## What to work on
Each entry below should be printed exactly as given.

(Records from a data source)
=-=-=-=-=

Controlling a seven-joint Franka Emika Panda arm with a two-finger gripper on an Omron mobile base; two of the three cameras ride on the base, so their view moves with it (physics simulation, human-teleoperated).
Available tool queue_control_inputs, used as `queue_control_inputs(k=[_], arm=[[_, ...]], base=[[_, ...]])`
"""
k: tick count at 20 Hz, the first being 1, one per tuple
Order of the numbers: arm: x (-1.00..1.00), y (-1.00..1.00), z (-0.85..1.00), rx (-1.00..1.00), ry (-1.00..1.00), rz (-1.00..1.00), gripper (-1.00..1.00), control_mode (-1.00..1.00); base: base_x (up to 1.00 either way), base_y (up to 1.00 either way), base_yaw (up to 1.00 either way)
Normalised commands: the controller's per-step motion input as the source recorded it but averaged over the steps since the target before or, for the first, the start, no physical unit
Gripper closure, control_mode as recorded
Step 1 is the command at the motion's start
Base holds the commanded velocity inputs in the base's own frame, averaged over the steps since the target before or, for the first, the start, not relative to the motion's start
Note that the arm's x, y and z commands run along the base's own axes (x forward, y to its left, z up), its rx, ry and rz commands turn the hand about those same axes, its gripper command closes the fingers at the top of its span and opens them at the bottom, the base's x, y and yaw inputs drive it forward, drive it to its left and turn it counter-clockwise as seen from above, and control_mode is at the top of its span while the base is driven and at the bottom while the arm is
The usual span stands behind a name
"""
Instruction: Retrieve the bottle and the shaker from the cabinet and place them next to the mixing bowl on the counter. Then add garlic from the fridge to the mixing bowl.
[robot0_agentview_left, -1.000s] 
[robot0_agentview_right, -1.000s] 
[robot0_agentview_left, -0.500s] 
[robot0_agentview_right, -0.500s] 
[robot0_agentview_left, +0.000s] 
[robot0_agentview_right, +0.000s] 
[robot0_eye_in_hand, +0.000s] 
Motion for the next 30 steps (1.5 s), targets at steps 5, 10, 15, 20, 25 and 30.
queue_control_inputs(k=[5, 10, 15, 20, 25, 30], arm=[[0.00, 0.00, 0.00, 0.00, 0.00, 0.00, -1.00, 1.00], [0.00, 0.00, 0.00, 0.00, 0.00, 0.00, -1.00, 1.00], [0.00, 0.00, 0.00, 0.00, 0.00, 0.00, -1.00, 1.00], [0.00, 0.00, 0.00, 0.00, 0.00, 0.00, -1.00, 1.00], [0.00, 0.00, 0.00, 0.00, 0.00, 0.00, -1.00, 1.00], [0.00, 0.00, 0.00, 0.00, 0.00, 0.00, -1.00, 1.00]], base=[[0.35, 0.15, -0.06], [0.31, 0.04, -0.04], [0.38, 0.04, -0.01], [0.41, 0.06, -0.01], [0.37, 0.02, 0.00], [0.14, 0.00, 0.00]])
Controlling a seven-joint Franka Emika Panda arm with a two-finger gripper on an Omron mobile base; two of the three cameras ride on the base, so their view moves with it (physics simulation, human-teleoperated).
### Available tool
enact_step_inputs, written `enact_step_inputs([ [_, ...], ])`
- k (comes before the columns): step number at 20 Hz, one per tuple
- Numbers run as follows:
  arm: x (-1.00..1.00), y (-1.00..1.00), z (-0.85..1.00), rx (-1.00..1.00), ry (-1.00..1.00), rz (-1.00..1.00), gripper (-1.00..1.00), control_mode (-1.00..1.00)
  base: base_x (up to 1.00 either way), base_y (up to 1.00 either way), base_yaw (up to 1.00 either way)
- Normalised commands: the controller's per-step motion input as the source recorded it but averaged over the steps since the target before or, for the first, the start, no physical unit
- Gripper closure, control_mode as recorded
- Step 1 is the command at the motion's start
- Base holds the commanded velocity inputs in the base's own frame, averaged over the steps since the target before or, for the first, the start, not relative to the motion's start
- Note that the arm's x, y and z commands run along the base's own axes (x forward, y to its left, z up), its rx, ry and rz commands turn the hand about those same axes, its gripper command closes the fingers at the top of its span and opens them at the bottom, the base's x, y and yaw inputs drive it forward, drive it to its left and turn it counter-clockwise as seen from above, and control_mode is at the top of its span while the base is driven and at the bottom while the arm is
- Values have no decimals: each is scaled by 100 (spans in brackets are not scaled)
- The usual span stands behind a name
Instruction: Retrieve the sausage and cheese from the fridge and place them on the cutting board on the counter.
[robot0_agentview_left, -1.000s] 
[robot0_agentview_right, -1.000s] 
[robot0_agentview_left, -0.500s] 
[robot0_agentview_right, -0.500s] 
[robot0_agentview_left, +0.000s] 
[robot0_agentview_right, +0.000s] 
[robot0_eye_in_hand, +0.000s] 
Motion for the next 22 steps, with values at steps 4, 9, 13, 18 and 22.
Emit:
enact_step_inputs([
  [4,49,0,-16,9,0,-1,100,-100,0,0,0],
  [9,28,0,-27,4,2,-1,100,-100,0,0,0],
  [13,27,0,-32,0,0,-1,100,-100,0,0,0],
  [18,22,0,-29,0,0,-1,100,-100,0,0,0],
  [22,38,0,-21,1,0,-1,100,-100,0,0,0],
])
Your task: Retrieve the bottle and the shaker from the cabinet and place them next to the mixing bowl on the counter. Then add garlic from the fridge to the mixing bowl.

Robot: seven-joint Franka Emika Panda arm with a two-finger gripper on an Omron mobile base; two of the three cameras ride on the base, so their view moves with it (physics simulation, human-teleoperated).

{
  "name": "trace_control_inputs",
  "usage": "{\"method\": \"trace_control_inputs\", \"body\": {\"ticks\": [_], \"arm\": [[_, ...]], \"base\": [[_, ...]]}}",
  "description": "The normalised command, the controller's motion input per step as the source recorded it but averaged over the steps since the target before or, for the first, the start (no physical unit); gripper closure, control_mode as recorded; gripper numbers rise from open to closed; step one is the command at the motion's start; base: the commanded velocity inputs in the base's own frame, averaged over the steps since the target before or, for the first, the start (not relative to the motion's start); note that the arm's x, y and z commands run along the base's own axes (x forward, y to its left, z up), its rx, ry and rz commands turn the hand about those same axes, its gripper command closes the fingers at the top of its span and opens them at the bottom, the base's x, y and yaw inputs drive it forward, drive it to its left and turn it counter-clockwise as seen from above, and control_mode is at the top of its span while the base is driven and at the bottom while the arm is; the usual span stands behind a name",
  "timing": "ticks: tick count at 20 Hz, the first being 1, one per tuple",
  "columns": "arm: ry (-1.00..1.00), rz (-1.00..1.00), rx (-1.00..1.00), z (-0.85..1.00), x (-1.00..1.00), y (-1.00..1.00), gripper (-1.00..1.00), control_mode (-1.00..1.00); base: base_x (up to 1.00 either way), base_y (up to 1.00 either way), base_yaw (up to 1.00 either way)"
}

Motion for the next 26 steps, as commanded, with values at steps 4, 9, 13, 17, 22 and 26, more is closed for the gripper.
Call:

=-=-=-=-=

## Output for this task
Controlling a seven-joint Franka Emika Panda arm with a two-finger gripper on an Omron mobile base; two of the three cameras ride on the base, so their view moves with it (physics simulation, human-teleoperated).
Available tool queue_control_inputs, used as `queue_control_inputs(k=[_], arm=[[_, ...]], base=[[_, ...]])`
"""
k: tick count at 20 Hz, the first being 1, one per tuple
Order of the numbers: arm: x (-1.00..1.00), y (-1.00..1.00), z (-0.85..1.00), rx (-1.00..1.00), ry (-1.00..1.00), rz (-1.00..1.00), gripper (-1.00..1.00), control_mode (-1.00..1.00); base: base_x (up to 1.00 either way), base_y (up to 1.00 either way), base_yaw (up to 1.00 either way)
Normalised commands: the controller's per-step motion input as the source recorded it but averaged over the steps since the target before or, for the first, the start, no physical unit
Gripper closure, control_mode as recorded
Step 1 is the command at the motion's start
Base holds the commanded velocity inputs in the base's own frame, averaged over the steps since the target before or, for the first, the start, not relative to the motion's start
Note that the arm's x, y and z commands run along the base's own axes (x forward, y to its left, z up), its rx, ry and rz commands turn the hand about those same axes, its gripper command closes the fingers at the top of its span and opens them at the bottom, the base's x, y and yaw inputs drive it forward, drive it to its left and turn it counter-clockwise as seen from above, and control_mode is at the top of its span while the base is driven and at the bottom while the arm is
The usual span stands behind a name
"""
Instruction: Retrieve the bottle and the shaker from the cabinet and place them next to the mixing bowl on the counter. Then add garlic from the fridge to the mixing bowl.
[robot0_agentview_left, -1.000s] 
[robot0_agentview_right, -1.000s] 
[robot0_agentview_left, -0.500s] 
[robot0_agentview_right, -0.500s] 
[robot0_agentview_left, +0.000s] 
[robot0_agentview_right, +0.000s] 
[robot0_eye_in_hand, +0.000s] 
Motion for the next 30 steps (1.5 s), targets at steps 5, 10, 15, 20, 25 and 30.
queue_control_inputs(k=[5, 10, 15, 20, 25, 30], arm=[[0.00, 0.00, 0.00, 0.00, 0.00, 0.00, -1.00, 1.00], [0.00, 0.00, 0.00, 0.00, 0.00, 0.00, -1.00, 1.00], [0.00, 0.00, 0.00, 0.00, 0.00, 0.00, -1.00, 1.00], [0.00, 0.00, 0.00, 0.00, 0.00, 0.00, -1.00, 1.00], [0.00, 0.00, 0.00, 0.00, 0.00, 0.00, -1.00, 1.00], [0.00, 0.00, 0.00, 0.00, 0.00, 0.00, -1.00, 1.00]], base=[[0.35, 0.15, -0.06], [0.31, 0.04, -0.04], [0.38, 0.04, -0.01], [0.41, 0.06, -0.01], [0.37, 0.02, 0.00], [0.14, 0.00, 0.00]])
Controlling a seven-joint Franka Emika Panda arm with a two-finger gripper on an Omron mobile base; two of the three cameras ride on the base, so their view moves with it (physics simulation, human-teleoperated).
### Available tool
enact_step_inputs, written `enact_step_inputs([ [_, ...], ])`
- k (comes before the columns): step number at 20 Hz, one per tuple
- Numbers run as follows:
  arm: x (-1.00..1.00), y (-1.00..1.00), z (-0.85..1.00), rx (-1.00..1.00), ry (-1.00..1.00), rz (-1.00..1.00), gripper (-1.00..1.00), control_mode (-1.00..1.00)
  base: base_x (up to 1.00 either way), base_y (up to 1.00 either way), base_yaw (up to 1.00 either way)
- Normalised commands: the controller's per-step motion input as the source recorded it but averaged over the steps since the target before or, for the first, the start, no physical unit
- Gripper closure, control_mode as recorded
- Step 1 is the command at the motion's start
- Base holds the commanded velocity inputs in the base's own frame, averaged over the steps since the target before or, for the first, the start, not relative to the motion's start
- Note that the arm's x, y and z commands run along the base's own axes (x forward, y to its left, z up), its rx, ry and rz commands turn the hand about those same axes, its gripper command closes the fingers at the top of its span and opens them at the bottom, the base's x, y and yaw inputs drive it forward, drive it to its left and turn it counter-clockwise as seen from above, and control_mode is at the top of its span while the base is driven and at the bottom while the arm is
- Values have no decimals: each is scaled by 100 (spans in brackets are not scaled)
- The usual span stands behind a name
Instruction: Retrieve the sausage and cheese from the fridge and place them on the cutting board on the counter.
[robot0_agentview_left, -1.000s] 
[robot0_agentview_right, -1.000s] 
[robot0_agentview_left, -0.500s] 
[robot0_agentview_right, -0.500s] 
[robot0_agentview_left, +0.000s] 
[robot0_agentview_right, +0.000s] 
[robot0_eye_in_hand, +0.000s] 
Motion for the next 22 steps, with values at steps 4, 9, 13, 18 and 22.
Emit:
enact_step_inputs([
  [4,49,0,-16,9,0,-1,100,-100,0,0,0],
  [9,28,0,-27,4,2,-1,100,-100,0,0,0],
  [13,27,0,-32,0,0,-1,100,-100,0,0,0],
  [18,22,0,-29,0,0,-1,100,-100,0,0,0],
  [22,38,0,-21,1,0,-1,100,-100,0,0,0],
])
Your task: Retrieve the bottle and the shaker from the cabinet and place them next to the mixing bowl on the counter. Then add garlic from the fridge to the mixing bowl.

Robot: seven-joint Franka Emika Panda arm with a two-finger gripper on an Omron mobile base; two of the three cameras ride on the base, so their view moves with it (physics simulation, human-teleoperated).

{
  "name": "trace_control_inputs",
  "usage": "{\"method\": \"trace_control_inputs\", \"body\": {\"ticks\": [_], \"arm\": [[_, ...]], \"base\": [[_, ...]]}}",
  "description": "The normalised command, the controller's motion input per step as the source recorded it but averaged over the steps since the target before or, for the first, the start (no physical unit); gripper closure, control_mode as recorded; gripper numbers rise from open to closed; step one is the command at the motion's start; base: the commanded velocity inputs in the base's own frame, averaged over the steps since the target before or, for the first, the start (not relative to the motion's start); note that the arm's x, y and z commands run along the base's own axes (x forward, y to its left, z up), its rx, ry and rz commands turn the hand about those same axes, its gripper command closes the fingers at the top of its span and opens them at the bottom, the base's x, y and yaw inputs drive it forward, drive it to its left and turn it counter-clockwise as seen from above, and control_mode is at the top of its span while the base is driven and at the bottom while the arm is; the usual span stands behind a name",
  "timing": "ticks: tick count at 20 Hz, the first being 1, one per tuple",
  "columns": "arm: ry (-1.00..1.00), rz (-1.00..1.00), rx (-1.00..1.00), z (-0.85..1.00), x (-1.00..1.00), y (-1.00..1.00), gripper (-1.00..1.00), control_mode (-1.00..1.00); base: base_x (up to 1.00 either way), base_y (up to 1.00 either way), base_yaw (up to 1.00 either way)"
}

Motion for the next 26 steps, as commanded, with values at steps 4, 9, 13, 17, 22 and 26, more is closed for the gripper.
Call:

The exercise has been completed in full.